Mr. Risen’s under-oath testimony has now laid to rest any doubt concerning whether he will ever disclose his sources or sources for Chapter 9 of State of War (or, for that matter, anything else he’s written). He will not. As a result, the government does not intend to call him as a witness at trial. Doing so would simply frustrate the truth-seeking function of the trial. This is true irrespective of whether he is called by the government or the defense–he is unavailable to both parties.

The real issue, it seems, is the government’s worry that Sterling’s lawyers will ask Risen about those past claims.

[S]ince Mr. Risen is not available as a witness on the central issue in the case, the defendant should be prohibited from commenting on Mr. Risen’s failure to appear or suggesting that the government has failed to meet its burden because it did not call him as a witness.

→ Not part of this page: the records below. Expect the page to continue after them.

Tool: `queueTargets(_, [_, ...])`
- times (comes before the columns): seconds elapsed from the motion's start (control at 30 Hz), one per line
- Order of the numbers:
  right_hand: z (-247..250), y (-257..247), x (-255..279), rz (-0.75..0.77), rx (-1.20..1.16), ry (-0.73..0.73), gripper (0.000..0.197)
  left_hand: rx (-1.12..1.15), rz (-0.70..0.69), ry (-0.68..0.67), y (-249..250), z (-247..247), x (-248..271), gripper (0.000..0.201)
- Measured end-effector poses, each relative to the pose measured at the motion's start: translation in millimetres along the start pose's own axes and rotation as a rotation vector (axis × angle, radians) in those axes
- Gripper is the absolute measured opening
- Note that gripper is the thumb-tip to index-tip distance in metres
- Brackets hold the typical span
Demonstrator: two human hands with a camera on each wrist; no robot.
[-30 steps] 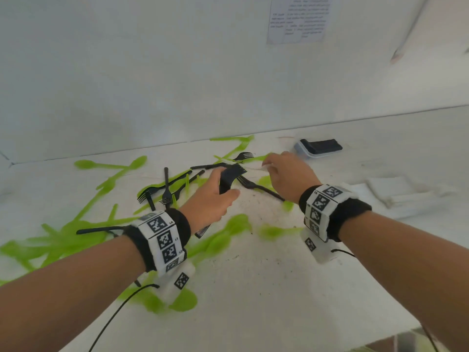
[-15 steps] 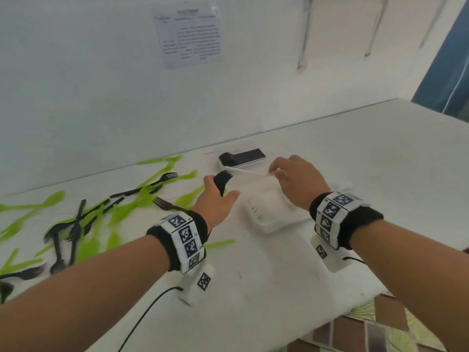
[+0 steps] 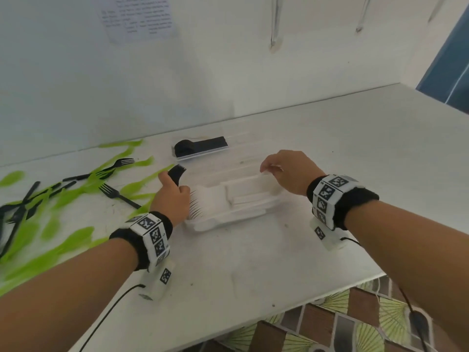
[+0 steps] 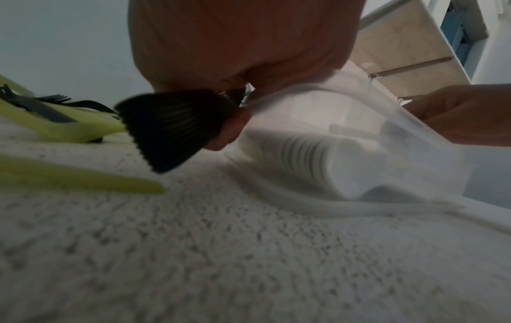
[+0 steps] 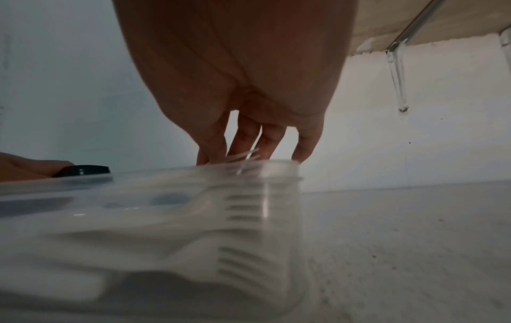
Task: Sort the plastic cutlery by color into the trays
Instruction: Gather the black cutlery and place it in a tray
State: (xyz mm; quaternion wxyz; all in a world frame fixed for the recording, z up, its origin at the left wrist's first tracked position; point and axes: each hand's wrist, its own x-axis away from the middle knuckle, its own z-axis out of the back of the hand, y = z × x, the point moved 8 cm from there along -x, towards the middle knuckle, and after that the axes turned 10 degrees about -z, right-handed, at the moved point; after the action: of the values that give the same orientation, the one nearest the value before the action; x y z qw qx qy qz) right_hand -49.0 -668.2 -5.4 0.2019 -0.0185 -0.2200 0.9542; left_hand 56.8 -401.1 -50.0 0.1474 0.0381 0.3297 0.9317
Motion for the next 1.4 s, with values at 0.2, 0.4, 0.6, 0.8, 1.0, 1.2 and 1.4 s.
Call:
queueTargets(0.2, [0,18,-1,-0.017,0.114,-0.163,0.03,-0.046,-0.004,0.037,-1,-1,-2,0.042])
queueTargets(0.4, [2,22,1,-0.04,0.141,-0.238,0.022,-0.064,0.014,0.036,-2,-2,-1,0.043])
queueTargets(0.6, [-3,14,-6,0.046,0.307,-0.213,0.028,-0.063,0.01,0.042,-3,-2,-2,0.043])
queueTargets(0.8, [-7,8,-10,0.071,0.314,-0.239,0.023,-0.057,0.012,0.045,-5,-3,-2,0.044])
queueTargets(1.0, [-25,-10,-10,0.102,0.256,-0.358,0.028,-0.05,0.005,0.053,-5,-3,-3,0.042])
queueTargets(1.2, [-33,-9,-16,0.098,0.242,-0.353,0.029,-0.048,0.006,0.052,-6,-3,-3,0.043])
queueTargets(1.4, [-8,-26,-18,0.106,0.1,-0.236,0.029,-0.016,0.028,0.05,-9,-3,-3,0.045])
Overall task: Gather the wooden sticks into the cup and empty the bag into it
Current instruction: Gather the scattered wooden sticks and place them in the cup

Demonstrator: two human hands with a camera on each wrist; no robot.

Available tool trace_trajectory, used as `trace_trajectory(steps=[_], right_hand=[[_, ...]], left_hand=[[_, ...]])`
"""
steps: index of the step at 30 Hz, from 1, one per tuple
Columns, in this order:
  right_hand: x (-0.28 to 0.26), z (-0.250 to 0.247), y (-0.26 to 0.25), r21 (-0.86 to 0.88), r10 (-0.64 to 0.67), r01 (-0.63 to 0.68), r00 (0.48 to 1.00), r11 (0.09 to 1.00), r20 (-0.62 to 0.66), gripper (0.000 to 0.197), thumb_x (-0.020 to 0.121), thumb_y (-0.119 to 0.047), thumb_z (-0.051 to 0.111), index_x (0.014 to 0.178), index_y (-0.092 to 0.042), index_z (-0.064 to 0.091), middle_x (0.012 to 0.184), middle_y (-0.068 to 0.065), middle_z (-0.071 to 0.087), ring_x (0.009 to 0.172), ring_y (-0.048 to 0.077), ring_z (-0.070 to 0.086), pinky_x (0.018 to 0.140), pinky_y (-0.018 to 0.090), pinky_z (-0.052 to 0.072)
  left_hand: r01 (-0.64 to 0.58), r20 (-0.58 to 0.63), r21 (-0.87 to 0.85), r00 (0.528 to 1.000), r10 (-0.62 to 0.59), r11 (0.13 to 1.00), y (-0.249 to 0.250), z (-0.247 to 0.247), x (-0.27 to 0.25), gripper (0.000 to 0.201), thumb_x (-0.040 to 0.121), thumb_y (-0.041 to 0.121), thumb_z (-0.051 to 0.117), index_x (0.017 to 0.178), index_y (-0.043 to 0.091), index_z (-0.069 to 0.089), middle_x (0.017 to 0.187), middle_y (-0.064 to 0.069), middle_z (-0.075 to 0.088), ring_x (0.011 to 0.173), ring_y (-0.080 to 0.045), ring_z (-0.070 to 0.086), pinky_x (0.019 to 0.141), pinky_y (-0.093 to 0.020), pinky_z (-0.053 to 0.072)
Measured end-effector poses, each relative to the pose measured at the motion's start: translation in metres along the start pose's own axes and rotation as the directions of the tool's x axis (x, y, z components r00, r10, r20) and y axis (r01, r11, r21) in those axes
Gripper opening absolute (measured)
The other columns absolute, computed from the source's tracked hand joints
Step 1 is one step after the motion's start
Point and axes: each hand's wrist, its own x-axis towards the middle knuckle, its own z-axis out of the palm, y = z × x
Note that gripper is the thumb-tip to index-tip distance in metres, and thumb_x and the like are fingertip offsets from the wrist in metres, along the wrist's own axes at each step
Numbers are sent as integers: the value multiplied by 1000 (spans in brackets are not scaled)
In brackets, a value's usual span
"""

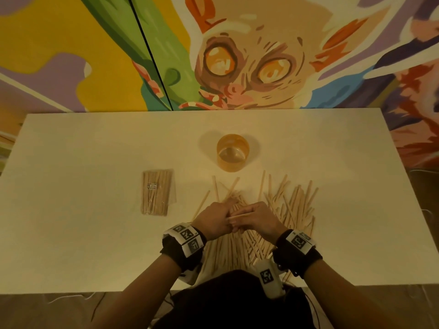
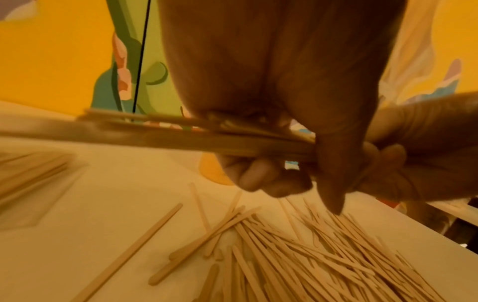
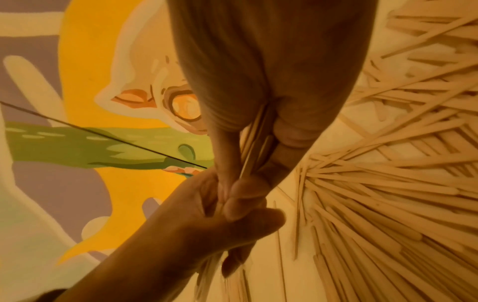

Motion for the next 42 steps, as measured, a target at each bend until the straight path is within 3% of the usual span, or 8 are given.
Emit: trace_trajectory(steps=[6, 9, 15, 24, 29, 32, 37, 42], right_hand=[[-4, -13, 4, 104, 74, -70, 996, 992, -39, 17, 80, 2, 73, 96, 9, 73, 68, 18, 69, 59, 19, 66, 55, 21, 52], [-6, -21, 4, 144, 100, -94, 994, 985, -35, 17, 82, 4, 71, 98, 8, 73, 66, 15, 69, 58, 17, 65, 55, 20, 52], [-1, -23, 6, 230, 154, -140, 987, 963, -47, 21, 83, 4, 71, 102, 12, 70, 69, 18, 68, 60, 19, 66, 57, 22, 53], [5, -11, 8, 221, 144, -128, 988, 967, -56, 23, 82, 4, 72, 103, 14, 69, 76, 22, 68, 66, 24, 67, 61, 24, 56], [8, 5, 5, 162, 104, -97, 994, 982, -32, 24, 81, -1, 75, 102, 10, 70, 75, 18, 69, 68, 23, 67, 62, 25, 55], [10, 12, 4, 133, 73, -64, 995, 989, -62, 20, 81, -2, 75, 99, 6, 73, 70, 14, 69, 64, 20, 66, 61, 24, 54], [9, 10, 2, 103, 23, -15, 997, 995, -73, 19, 83, -3, 73, 100, 5, 74, 71, 18, 68, 68, 27, 61, 63, 26, 52], [5, 10, -5, 105, 21, -15, 998, 994, -53, 22, 83, -3, 73, 104, 4, 72, 77, 17, 70, 66, 23, 65, 61, 27, 53]], left_hand=[[47, 39, 46, 998, -49, 998, -21, -17, -15, 46, 75, 50, 74, 116, 35, 59, 97, 8, 63, 84, -11, 59, 75, -29, 46], [115, -12, -177, 993, -119, 977, -37, -31, -27, 41, 72, 62, 71, 99, 30, 70, 82, 9, 67, 66, -9, 63, 63, -26, 51], [180, -95, -661, 943, -318, 729, -54, -36, -43, 42, 92, 48, 57, 88, 11, 76, 67, -5, 70, 61, -29, 68, 45, -26, 45], [85, -136, -886, 892, -431, 456, -49, 2, -34, 32, 92, 26, 64, 75, -1, 71, 61, -17, 58, 45, -20, 54, 43, -26, 44], [51, -179, -866, 897, -404, 497, -35, 4, -23, 28, 92, 25, 64, 80, 0, 69, 61, -18, 60, 45, -23, 54, 43, -27, 44], [60, -231, -854, 846, -480, 516, -31, 6, -14, 27, 90, 29, 67, 76, 9, 57, 53, -13, 57, 43, -24, 49, 41, -27, 38], [75, -233, -877, 797, -557, 475, -27, 7, -10, 18, 91, 31, 64, 99, 18, 56, 56, -9, 59, 41, -19, 48, 40, -25, 36], [26, -238, -894, 818, -524, 447, -25, 9, -11, 29, 94, 20, 60, 68, 6, 63, 54, -11, 52, 39, -19, 42, 40, -23, 33]])
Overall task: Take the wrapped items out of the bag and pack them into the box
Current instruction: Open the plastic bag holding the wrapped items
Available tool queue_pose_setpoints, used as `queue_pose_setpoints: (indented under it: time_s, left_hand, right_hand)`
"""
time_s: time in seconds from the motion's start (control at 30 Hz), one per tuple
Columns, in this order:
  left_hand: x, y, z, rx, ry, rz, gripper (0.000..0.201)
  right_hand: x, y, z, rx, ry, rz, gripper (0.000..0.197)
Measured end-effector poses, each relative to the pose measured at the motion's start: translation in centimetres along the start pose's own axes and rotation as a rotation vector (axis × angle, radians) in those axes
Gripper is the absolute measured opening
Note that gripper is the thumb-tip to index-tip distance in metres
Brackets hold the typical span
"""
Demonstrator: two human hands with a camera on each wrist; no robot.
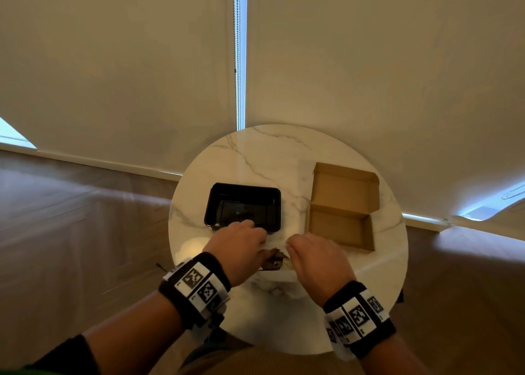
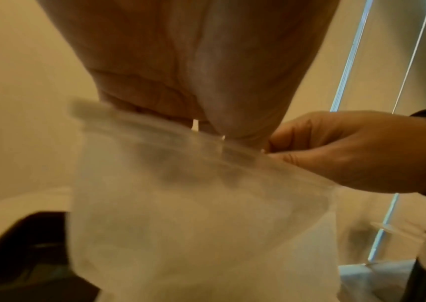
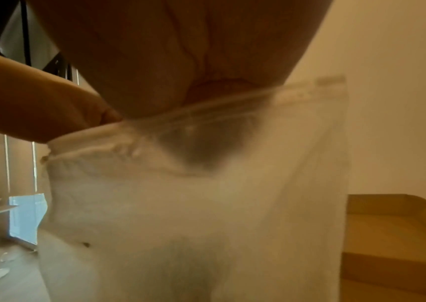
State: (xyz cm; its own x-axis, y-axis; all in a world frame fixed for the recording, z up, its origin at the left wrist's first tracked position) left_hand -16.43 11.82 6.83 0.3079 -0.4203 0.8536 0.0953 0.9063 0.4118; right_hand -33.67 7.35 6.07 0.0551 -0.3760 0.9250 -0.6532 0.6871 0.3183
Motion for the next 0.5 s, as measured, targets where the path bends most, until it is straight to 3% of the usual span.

The government has even asked Brinkema to give jurors an instruction saying,

James Risen has refused to testify concerning his source or sources for Chapter Nine of his book State of War. He is therefore unavailable as a witness in this case. As a result, you should draw no inferences as to either the government or the defense based on Mr. Risen’s absence as a witness or any testimony he might have provided.

We’ll see whether Sterling’s lawyers want to engage in a game of chicken in order to present the lengths to which the government pursued Risen, in addition to their client, in this case.